▼

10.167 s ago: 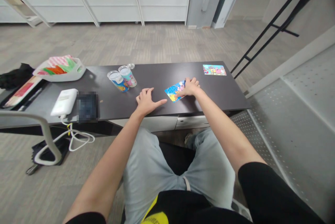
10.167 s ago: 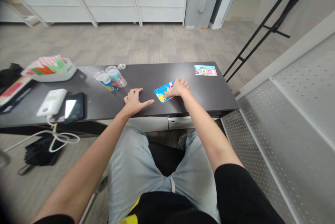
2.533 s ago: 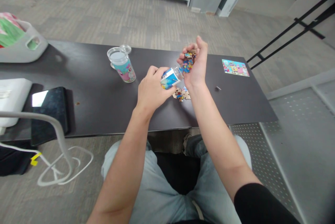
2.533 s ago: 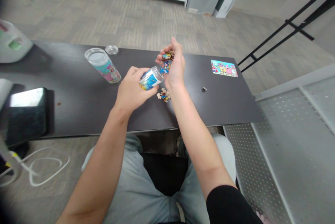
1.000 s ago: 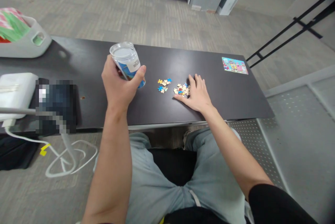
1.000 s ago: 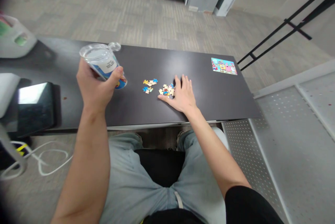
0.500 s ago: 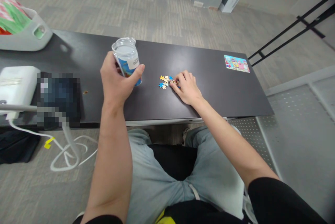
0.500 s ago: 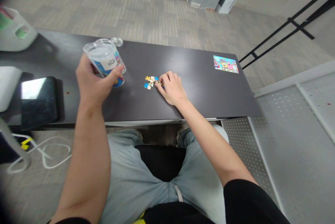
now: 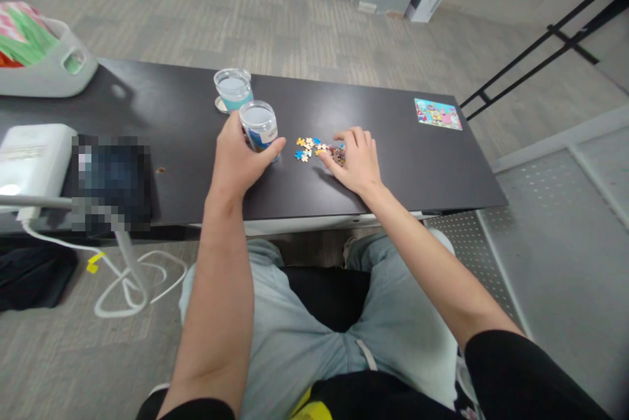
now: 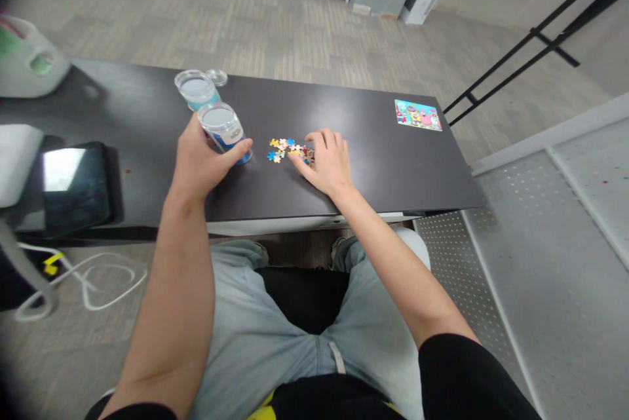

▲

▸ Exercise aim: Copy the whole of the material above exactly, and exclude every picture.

▸ Solution to the problem:
10.167 s ago: 
10.167 s ago: 
2.533 s ago: 
2.533 s ago: 
1.000 s ago: 
1.000 s ago: 
0.500 s ago: 
0.500 s ago: 
now: 
now: 

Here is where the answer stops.